Source records
--*--
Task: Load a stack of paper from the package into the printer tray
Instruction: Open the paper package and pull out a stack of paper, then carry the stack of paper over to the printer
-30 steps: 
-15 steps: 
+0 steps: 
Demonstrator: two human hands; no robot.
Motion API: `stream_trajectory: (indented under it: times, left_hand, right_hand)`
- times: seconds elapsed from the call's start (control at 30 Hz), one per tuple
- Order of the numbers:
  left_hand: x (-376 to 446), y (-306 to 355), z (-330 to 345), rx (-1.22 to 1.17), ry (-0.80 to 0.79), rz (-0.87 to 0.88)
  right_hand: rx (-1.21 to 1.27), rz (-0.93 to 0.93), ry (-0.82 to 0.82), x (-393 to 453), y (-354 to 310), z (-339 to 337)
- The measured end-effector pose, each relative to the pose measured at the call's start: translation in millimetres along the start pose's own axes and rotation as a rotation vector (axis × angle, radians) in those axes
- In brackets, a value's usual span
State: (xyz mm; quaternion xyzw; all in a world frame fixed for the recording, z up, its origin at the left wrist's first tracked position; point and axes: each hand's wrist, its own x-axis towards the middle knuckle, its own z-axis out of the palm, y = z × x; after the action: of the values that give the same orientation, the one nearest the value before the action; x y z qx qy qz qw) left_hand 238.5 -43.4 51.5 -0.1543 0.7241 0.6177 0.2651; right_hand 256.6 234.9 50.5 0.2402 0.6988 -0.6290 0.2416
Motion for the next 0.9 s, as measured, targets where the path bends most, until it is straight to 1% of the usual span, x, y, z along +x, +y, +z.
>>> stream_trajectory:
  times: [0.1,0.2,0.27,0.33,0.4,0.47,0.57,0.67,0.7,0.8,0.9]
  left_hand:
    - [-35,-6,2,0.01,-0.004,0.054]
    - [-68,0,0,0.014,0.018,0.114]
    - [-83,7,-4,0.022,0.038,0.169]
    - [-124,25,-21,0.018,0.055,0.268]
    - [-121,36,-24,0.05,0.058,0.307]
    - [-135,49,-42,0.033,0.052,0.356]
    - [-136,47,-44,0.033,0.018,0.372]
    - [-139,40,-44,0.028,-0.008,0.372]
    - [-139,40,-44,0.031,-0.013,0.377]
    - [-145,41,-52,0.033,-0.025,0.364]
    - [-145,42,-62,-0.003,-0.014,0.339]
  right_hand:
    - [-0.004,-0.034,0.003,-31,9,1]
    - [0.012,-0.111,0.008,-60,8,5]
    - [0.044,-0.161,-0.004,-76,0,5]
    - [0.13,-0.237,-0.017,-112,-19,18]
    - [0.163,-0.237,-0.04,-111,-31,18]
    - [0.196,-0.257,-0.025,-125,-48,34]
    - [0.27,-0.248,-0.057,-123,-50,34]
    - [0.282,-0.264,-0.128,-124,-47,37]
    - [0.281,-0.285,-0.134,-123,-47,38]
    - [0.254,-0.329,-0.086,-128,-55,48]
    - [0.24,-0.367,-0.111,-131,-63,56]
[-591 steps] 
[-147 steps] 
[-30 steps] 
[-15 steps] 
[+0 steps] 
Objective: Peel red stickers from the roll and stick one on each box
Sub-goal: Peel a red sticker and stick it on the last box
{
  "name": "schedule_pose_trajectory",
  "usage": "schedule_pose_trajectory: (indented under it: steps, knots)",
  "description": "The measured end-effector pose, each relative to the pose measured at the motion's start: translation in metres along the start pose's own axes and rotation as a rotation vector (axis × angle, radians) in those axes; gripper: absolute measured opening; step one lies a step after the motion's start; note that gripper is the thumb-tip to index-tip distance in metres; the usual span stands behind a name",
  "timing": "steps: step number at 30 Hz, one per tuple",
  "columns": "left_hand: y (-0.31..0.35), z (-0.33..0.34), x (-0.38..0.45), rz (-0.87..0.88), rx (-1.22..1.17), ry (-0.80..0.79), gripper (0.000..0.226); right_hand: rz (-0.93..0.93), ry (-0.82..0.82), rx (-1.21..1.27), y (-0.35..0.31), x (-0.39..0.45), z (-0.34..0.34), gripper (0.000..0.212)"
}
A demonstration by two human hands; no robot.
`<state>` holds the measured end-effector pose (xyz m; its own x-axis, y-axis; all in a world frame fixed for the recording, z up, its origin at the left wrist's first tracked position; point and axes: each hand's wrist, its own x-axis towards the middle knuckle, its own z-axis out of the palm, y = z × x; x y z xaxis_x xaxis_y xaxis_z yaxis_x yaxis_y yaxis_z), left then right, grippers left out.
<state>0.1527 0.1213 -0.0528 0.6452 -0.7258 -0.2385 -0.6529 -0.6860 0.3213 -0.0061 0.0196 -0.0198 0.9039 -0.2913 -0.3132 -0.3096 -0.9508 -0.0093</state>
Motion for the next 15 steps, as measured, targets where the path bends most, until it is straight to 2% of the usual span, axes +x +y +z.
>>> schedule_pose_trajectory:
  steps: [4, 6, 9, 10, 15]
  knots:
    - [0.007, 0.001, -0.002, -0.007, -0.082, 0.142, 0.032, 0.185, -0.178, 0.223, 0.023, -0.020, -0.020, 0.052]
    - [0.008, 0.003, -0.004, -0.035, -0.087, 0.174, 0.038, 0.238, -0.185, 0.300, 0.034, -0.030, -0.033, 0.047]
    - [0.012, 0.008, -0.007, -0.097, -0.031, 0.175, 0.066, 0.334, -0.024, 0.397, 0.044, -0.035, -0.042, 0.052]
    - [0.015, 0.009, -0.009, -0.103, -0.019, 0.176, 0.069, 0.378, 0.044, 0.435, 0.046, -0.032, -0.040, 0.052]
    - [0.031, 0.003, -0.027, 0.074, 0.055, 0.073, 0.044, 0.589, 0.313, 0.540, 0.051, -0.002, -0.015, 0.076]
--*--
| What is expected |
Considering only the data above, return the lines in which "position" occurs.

| Answer for this exercise |
State: (xyz mm; quaternion xyzw; all in a world frame fixed for the recording, z up, its origin at the left wrist's first tracked position; point and axes: each hand's wrist, its own x-axis towards the middle knuckle, its own z-axis out of the palm, y = z × x; after the action: of the values that give the same orientation, the one nearest the value before the action; x y z qx qy qz qw) left_hand 238.5 -43.4 51.5 -0.1543 0.7241 0.6177 0.2651; right_hand 256.6 234.9 50.5 0.2402 0.6988 -0.6290 0.2416
`<state>` holds the measured end-effector pose (xyz m; its own x-axis, y-axis; all in a world frame fixed for the recording, z up, its origin at the left wrist's first tracked position; point and axes: each hand's wrist, its own x-axis towards the middle knuckle, its own z-axis out of the palm, y = z × x; x y z xaxis_x xaxis_y xaxis_z yaxis_x yaxis_y yaxis_z), left then right, grippers left out.

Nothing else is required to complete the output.